*Action item*
Wherever pictures appear in the listing below, leave them out, and copy exactly, and only, everything from the line with "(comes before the" down to the line with "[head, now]".
━━━━━━━━━━━━━━━━━━━━━━━━━━━━━━
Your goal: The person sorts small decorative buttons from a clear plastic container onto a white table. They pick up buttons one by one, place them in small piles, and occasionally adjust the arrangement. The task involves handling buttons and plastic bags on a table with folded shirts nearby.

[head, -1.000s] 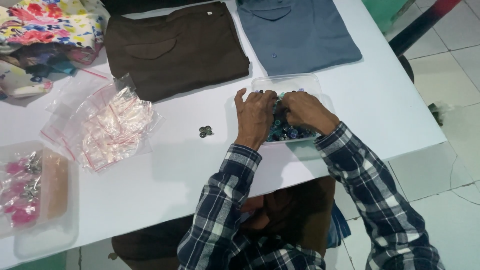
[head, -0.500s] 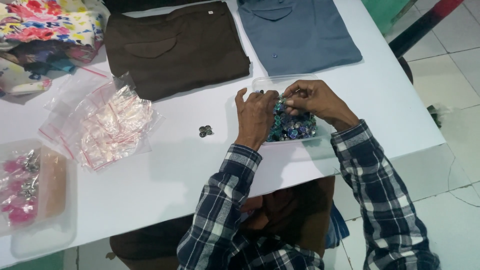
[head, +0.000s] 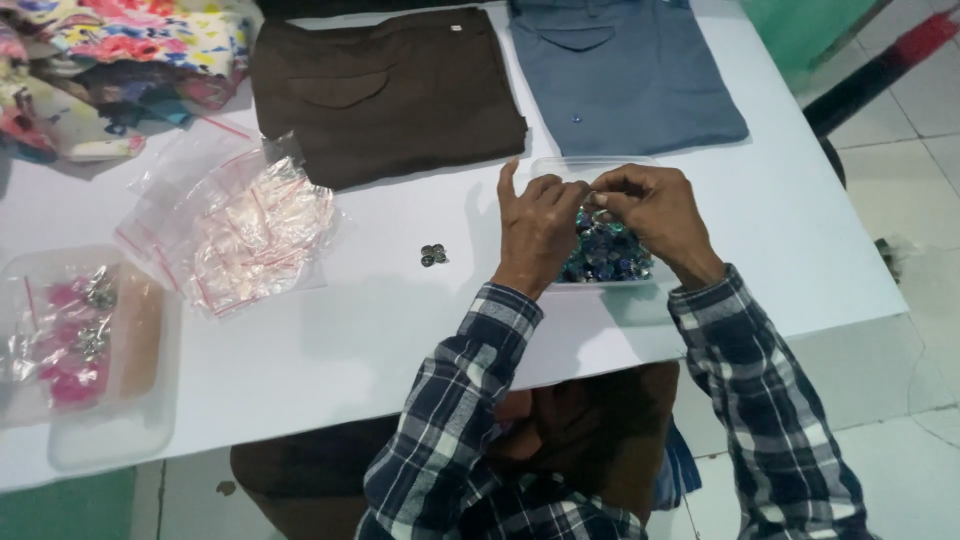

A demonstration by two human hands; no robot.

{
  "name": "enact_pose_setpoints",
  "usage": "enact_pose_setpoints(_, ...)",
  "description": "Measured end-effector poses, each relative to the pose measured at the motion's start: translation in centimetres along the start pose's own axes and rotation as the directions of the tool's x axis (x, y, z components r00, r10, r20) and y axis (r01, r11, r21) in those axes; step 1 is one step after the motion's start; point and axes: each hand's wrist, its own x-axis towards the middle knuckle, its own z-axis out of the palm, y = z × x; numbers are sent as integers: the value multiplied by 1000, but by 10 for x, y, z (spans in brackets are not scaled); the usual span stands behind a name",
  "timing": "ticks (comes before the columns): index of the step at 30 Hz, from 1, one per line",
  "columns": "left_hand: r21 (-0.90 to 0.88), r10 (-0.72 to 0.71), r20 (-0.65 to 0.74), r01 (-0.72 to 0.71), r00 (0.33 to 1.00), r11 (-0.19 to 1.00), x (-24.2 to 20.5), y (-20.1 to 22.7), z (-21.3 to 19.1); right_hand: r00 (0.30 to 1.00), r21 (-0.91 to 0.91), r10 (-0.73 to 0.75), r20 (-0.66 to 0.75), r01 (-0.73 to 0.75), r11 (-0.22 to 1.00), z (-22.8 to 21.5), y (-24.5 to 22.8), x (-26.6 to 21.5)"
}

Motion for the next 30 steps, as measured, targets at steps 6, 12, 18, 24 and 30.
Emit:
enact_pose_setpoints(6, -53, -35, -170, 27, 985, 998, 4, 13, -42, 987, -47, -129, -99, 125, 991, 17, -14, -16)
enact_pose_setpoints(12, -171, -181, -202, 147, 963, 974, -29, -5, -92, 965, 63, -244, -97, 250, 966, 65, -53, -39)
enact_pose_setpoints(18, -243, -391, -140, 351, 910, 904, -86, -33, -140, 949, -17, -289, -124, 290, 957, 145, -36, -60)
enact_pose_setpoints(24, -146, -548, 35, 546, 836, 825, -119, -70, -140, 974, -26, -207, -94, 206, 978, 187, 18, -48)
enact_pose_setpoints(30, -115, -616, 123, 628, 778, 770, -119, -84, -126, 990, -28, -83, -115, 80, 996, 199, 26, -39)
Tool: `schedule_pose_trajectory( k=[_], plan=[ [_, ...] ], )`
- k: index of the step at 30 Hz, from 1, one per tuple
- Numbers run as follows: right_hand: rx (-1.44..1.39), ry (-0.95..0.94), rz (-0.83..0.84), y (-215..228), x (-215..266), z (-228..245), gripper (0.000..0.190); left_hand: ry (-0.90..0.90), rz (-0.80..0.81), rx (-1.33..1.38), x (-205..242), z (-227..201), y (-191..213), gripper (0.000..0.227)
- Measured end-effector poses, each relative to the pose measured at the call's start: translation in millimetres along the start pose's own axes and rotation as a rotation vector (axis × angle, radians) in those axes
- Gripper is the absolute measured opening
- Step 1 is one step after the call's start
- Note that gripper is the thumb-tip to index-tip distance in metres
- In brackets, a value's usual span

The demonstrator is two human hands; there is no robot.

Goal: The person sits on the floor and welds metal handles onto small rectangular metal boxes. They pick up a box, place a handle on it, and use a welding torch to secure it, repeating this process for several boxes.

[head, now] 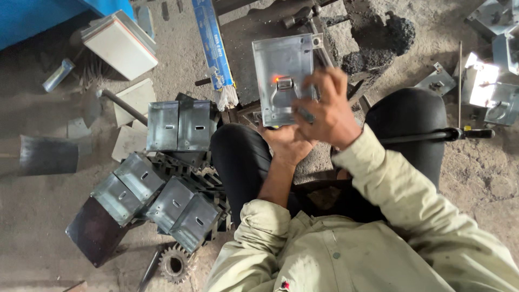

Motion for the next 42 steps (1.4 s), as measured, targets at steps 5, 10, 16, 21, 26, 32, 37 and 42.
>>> schedule_pose_trajectory(
  k=[5,10,16,21,26,32,37,42],
  plan=[
    [-0.088,-0.109,0.098,-1,24,12,0.038,-0.029,-0.251,-0.068,2,0,17,0.089],
    [-0.105,-0.269,-0.188,36,45,3,0.032,0.045,0.14,0.106,2,6,25,0.107],
    [-0.172,-0.619,-0.286,51,70,-50,0.027,0.188,-0.44,0.056,0,24,43,0.118],
    [0.348,-0.292,0.04,3,65,-115,0.051,0.116,-0.374,0.067,1,49,87,0.118],
    [0.075,-0.686,0.123,-13,73,-144,0.021,0.116,-0.477,0.005,-1,59,101,0.139],
    [-1.055,-1.304,-0.159,-9,81,-136,0.027,0.152,-0.496,-0.086,0,55,85,0.139],
    [-0.794,-1.008,-0.151,-7,78,-91,0.045,0.132,-0.538,-0.036,-4,51,79,0.14],
    [-0.548,-0.403,-0.111,7,91,-21,0.063,0.106,-0.29,0.145,-5,58,91,0.144]
  ],
)
Point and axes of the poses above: each hand's wrist, its own x-axis away from the middle knuckle, its own y-axis out of the back of the hand, z = x × y, the point moved 2 cm from there along -x, towards the middle knuckle, and after that the axes turned 14 degrees about -x, right-handed, at the moved point
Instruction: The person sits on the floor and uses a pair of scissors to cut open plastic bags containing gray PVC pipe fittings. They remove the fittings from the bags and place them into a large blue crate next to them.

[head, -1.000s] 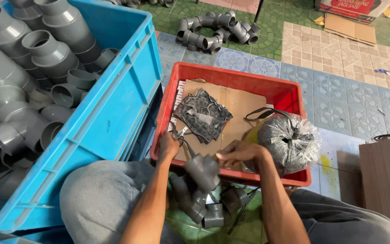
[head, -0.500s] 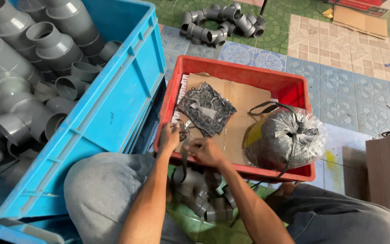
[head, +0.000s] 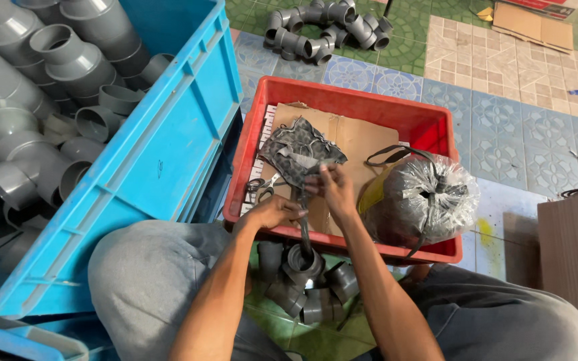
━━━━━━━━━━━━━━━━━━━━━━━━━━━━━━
*Solution to this exercise*
  "timing": "ticks (comes before the columns): index of the step at 30 Hz, from 1, one per line",
  "columns": "left_hand: r21 (-0.90 to 0.88), r10 (-0.72 to 0.71), r20 (-0.65 to 0.74), r01 (-0.72 to 0.71), r00 (0.33 to 1.00), r11 (-0.19 to 1.00), x (-24.2 to 20.5), y (-20.1 to 22.7), z (-21.3 to 19.1); right_hand: r00 (0.30 to 1.00), r21 (-0.91 to 0.91), r10 (-0.73 to 0.75), r20 (-0.66 to 0.75), r01 (-0.73 to 0.75), r11 (-0.22 to 1.00), z (-22.8 to 21.5), y (-24.5 to 22.8), x (-26.6 to 21.5)"
}

Motion for the next 30 steps, as measured, targets at steps 6, 12, 18, 24 and 30.
Emit:
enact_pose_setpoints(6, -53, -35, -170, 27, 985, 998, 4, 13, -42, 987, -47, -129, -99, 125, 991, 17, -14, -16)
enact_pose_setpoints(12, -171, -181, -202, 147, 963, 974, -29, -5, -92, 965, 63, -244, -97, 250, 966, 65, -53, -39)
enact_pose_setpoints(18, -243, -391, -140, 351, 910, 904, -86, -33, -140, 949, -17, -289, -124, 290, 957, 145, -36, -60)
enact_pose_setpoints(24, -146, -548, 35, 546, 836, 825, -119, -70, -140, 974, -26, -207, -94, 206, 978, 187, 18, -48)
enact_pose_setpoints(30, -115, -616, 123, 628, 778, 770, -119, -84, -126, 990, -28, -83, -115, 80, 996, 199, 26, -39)
Tool: `schedule_pose_trajectory( k=[_], plan=[ [_, ...] ], )`
- k: index of the step at 30 Hz, from 1, one per tuple
- Numbers run as follows: right_hand: rx (-1.44..1.39), ry (-0.95..0.94), rz (-0.83..0.84), y (-215..228), x (-215..266), z (-228..245), gripper (0.000..0.190); left_hand: ry (-0.90..0.90), rz (-0.80..0.81), rx (-1.33..1.38), x (-205..242), z (-227..201), y (-191..213), gripper (0.000..0.227)
- Measured end-effector poses, each relative to the pose measured at the call's start: translation in millimetres along the start pose's own axes and rotation as a rotation vector (axis × angle, radians) in those axes
- Gripper is the absolute measured opening
- Step 1 is one step after the call's start
- Note that gripper is the thumb-tip to index-tip distance in metres
- In brackets, a value's usual span

The demonstrator is two human hands; there is no robot.

Goal: The person sits on the floor and welds metal handles onto small rectangular metal boxes. They pick up a box, place a handle on it, and use a welding torch to secure it, repeating this process for several boxes.

[head, now] 

Nothing remains to be done for this exercise.